I nodded my head, but wasn’t completely convinced.
“And how’s this job tied in with Law Addison?” I asked. “Don’t tell me you’ve turned him up?”
Owl laughed, no mirth in it though.
“No, no…haven’t found him. But I may have stumbled—”
Another click on the line. When no more coins dropped, an automated voice interrupted saying, “Please deposit twenty-five cents for the next three minutes.”
I told Owl to save his quarter and come on over. He waved in agreement and hung up the phone. He put a slip of paper in his jacket pocket, then, squaring his shoulders, he walked to the corner. I got my first good look at him.
He was ancient and not too steady on his pins. Rickety.
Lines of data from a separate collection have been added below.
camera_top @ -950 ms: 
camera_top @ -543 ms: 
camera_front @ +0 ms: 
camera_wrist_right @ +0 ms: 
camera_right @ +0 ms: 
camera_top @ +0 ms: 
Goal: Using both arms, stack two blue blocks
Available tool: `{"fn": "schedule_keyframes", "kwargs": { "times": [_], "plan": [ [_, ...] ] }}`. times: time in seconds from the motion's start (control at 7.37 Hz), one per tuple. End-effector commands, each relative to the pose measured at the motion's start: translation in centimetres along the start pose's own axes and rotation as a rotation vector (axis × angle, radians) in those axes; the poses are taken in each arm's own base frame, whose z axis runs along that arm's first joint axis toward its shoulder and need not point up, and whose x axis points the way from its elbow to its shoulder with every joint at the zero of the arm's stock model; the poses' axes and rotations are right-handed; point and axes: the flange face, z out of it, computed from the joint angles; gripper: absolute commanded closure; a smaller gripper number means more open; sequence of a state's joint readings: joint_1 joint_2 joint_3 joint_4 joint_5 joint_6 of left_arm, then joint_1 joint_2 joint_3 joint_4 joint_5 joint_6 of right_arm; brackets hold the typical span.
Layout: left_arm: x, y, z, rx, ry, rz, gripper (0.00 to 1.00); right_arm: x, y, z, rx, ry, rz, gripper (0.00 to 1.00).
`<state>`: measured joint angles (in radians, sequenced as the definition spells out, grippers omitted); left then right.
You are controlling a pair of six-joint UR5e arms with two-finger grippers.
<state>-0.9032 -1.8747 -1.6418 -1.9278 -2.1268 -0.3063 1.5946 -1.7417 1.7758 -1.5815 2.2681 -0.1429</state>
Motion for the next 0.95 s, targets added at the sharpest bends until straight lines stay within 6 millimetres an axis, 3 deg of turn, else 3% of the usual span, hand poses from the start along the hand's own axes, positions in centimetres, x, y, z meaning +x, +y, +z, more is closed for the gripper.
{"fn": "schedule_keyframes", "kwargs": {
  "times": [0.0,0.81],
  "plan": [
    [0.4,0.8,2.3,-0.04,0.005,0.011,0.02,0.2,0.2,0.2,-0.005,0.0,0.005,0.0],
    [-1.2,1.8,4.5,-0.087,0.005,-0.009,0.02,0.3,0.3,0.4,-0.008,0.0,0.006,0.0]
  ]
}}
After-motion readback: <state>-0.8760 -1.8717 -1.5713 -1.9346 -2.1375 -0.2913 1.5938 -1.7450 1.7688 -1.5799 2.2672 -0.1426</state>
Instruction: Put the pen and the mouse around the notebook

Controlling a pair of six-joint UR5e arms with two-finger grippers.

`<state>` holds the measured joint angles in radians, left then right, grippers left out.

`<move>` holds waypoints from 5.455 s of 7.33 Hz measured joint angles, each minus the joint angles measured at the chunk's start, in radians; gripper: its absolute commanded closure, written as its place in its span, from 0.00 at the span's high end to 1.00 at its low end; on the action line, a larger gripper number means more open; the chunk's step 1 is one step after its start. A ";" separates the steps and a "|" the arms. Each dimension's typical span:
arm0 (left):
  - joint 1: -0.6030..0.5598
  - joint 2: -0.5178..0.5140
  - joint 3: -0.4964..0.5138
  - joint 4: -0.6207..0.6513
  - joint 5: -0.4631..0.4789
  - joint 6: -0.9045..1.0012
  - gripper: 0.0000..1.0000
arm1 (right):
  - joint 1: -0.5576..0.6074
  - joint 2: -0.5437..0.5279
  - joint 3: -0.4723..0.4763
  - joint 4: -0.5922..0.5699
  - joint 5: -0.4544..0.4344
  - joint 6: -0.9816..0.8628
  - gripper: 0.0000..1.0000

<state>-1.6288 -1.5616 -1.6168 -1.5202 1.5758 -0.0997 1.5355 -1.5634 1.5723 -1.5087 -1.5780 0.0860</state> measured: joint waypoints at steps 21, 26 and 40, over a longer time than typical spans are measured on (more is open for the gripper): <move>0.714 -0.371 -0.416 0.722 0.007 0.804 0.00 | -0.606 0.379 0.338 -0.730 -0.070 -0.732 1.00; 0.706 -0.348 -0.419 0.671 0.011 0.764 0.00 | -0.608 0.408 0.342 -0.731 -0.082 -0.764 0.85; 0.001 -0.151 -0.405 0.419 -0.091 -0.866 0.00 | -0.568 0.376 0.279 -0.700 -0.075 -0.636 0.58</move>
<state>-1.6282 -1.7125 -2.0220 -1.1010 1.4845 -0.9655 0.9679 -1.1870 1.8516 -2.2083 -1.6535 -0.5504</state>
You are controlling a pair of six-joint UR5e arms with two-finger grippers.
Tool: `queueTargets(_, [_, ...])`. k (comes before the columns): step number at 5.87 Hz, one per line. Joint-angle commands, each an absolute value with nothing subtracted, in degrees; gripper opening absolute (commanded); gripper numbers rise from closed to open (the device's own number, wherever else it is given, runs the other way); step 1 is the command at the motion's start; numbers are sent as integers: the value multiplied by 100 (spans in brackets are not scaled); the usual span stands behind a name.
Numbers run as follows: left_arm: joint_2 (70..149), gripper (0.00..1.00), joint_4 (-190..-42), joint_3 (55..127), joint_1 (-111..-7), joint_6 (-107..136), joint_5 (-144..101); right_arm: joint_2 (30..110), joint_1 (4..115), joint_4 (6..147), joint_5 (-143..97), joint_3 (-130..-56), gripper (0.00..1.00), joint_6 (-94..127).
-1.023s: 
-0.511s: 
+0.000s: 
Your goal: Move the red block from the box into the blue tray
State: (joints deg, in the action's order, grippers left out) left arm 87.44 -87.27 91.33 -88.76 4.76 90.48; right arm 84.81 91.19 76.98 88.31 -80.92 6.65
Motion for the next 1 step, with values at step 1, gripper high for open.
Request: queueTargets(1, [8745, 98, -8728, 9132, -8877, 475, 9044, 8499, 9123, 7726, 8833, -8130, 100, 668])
Yeh, he needed a legman, all right. Hell, he could’ve used a registered nurse; every day I saw geezers younger than him wheeled around the city by their vacant-eyed assistants.
What was a guy his age doing still mixing in the business? If that’s what this was. That something-not-quite-right was still niggling at me. Possibly the rumor I’d heard that Owl had died from Alzheimer’s, maybe a kernel of truth in it? Going off on tangents. Strong emotion in his voice a couple times, anger, agitation. Was I about to be enmeshed in some sad senior moment? Dementia might account for his approaching me rather than one of his old friends if they were already alert to such episodes of Owl imagining himself back in harness.
The light changed and he started across. He looked frail, but had sounded solid enough over the phone.
Well, solid enough for me because, fact or fantasy, I could use his hundred bucks, even if I only spent the rest of the day tramping after heffalumps and woozles.
Waiting for him to buzz, I tried to make myself and the office more presentable, but there wasn’t much to work with. The floor was littered with debris, spent matches, scratched lottery tickets, splayed newspapers, and balled-up socks. I definitely didn’t put on much of a front. Trouble was there wasn’t much back of it either.
Two-thirds of the year gone by and I’d only had four paying clients, all small gigs lasting no longer than a week. In some ways, satisfying jobs. But I couldn’t live on satisfaction.